» To do:
Retype all of the data exactly as given.

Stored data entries
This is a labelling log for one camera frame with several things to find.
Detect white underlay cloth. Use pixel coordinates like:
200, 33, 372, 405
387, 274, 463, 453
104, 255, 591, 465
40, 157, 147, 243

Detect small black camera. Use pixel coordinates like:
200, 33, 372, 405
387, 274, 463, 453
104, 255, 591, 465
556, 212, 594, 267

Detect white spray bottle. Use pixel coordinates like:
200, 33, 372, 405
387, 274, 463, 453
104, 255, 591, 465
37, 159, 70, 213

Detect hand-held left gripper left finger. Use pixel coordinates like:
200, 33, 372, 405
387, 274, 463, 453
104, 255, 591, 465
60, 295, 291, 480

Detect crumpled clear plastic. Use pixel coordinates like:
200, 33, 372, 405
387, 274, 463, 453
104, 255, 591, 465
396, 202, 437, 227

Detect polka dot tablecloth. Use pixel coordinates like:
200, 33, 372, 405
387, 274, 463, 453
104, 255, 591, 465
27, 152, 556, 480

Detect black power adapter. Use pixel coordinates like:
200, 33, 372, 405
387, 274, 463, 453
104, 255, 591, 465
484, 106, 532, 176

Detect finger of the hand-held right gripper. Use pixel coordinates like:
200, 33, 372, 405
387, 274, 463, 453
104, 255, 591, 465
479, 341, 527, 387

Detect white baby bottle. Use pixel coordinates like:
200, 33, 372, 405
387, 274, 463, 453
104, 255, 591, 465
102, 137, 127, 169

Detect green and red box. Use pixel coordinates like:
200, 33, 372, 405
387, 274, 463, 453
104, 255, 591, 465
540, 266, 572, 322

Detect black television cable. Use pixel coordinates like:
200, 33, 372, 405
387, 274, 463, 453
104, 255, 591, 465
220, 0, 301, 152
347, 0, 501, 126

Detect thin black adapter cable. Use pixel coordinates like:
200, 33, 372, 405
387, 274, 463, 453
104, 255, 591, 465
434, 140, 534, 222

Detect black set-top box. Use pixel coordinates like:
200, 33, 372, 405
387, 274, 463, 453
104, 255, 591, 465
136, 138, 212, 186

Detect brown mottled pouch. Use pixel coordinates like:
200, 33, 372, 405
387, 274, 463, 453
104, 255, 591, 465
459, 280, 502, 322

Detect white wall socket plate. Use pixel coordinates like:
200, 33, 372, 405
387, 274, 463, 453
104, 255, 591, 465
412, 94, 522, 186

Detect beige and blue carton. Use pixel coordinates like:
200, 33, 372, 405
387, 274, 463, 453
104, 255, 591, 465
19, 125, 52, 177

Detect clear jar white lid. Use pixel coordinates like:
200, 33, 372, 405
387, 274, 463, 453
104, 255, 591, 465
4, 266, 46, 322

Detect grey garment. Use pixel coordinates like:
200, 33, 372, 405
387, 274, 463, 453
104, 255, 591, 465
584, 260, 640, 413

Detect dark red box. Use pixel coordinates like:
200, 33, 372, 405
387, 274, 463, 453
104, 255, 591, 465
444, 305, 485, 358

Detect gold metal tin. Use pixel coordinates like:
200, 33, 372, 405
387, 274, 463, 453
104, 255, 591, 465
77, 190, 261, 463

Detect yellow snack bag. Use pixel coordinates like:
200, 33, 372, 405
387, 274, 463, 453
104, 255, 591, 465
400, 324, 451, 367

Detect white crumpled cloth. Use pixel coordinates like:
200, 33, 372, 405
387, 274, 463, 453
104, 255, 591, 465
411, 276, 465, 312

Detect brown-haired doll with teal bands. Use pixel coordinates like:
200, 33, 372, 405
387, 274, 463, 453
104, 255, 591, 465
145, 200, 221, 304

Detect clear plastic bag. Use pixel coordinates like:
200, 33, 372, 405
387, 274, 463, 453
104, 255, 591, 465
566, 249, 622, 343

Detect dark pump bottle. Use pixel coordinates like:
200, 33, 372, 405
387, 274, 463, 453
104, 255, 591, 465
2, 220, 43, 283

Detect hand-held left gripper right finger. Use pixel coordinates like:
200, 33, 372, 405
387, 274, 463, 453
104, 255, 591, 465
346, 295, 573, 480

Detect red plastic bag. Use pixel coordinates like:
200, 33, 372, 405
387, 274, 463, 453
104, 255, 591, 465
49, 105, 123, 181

» Task result:
This is a labelling log for one camera frame with several things to find.
Detect white underlay cloth. Use pixel coordinates like:
200, 33, 372, 405
387, 274, 463, 453
104, 255, 591, 465
40, 157, 147, 243

Detect small black camera. Use pixel coordinates like:
200, 33, 372, 405
387, 274, 463, 453
104, 255, 591, 465
556, 212, 594, 267

Detect white spray bottle. Use pixel coordinates like:
200, 33, 372, 405
387, 274, 463, 453
104, 255, 591, 465
37, 159, 70, 213

Detect hand-held left gripper left finger. Use pixel coordinates like:
200, 33, 372, 405
387, 274, 463, 453
104, 255, 591, 465
60, 295, 291, 480

Detect crumpled clear plastic. Use pixel coordinates like:
200, 33, 372, 405
387, 274, 463, 453
104, 255, 591, 465
396, 202, 437, 227

Detect polka dot tablecloth. Use pixel coordinates like:
200, 33, 372, 405
387, 274, 463, 453
104, 255, 591, 465
27, 152, 556, 480

Detect black power adapter. Use pixel coordinates like:
200, 33, 372, 405
387, 274, 463, 453
104, 255, 591, 465
484, 106, 532, 176

Detect finger of the hand-held right gripper. Use pixel coordinates like:
200, 33, 372, 405
387, 274, 463, 453
104, 255, 591, 465
479, 341, 527, 387

Detect white baby bottle. Use pixel coordinates like:
200, 33, 372, 405
387, 274, 463, 453
104, 255, 591, 465
102, 137, 127, 169

Detect green and red box. Use pixel coordinates like:
200, 33, 372, 405
387, 274, 463, 453
104, 255, 591, 465
540, 266, 572, 322

Detect black television cable. Use pixel coordinates like:
200, 33, 372, 405
387, 274, 463, 453
104, 255, 591, 465
220, 0, 301, 152
347, 0, 501, 126

Detect thin black adapter cable. Use pixel coordinates like:
200, 33, 372, 405
387, 274, 463, 453
104, 255, 591, 465
434, 140, 534, 222

Detect black set-top box. Use pixel coordinates like:
200, 33, 372, 405
387, 274, 463, 453
104, 255, 591, 465
136, 138, 212, 186

Detect brown mottled pouch. Use pixel coordinates like:
200, 33, 372, 405
387, 274, 463, 453
104, 255, 591, 465
459, 280, 502, 322

Detect white wall socket plate. Use pixel coordinates like:
200, 33, 372, 405
387, 274, 463, 453
104, 255, 591, 465
412, 94, 522, 186

Detect beige and blue carton. Use pixel coordinates like:
200, 33, 372, 405
387, 274, 463, 453
104, 255, 591, 465
19, 125, 52, 177

Detect clear jar white lid. Use pixel coordinates like:
200, 33, 372, 405
387, 274, 463, 453
104, 255, 591, 465
4, 266, 46, 322

Detect grey garment. Use pixel coordinates like:
200, 33, 372, 405
387, 274, 463, 453
104, 255, 591, 465
584, 260, 640, 413

Detect dark red box. Use pixel coordinates like:
200, 33, 372, 405
387, 274, 463, 453
104, 255, 591, 465
444, 305, 485, 358

Detect gold metal tin. Use pixel coordinates like:
200, 33, 372, 405
387, 274, 463, 453
104, 255, 591, 465
77, 190, 261, 463

Detect yellow snack bag. Use pixel coordinates like:
200, 33, 372, 405
387, 274, 463, 453
104, 255, 591, 465
400, 324, 451, 367

Detect white crumpled cloth. Use pixel coordinates like:
200, 33, 372, 405
387, 274, 463, 453
104, 255, 591, 465
411, 276, 465, 312

Detect brown-haired doll with teal bands. Use pixel coordinates like:
200, 33, 372, 405
387, 274, 463, 453
104, 255, 591, 465
145, 200, 221, 304

Detect clear plastic bag. Use pixel coordinates like:
200, 33, 372, 405
387, 274, 463, 453
104, 255, 591, 465
566, 249, 622, 343

Detect dark pump bottle. Use pixel coordinates like:
200, 33, 372, 405
387, 274, 463, 453
104, 255, 591, 465
2, 220, 43, 283

Detect hand-held left gripper right finger. Use pixel coordinates like:
200, 33, 372, 405
387, 274, 463, 453
104, 255, 591, 465
346, 295, 573, 480

Detect red plastic bag. Use pixel coordinates like:
200, 33, 372, 405
387, 274, 463, 453
104, 255, 591, 465
49, 105, 123, 181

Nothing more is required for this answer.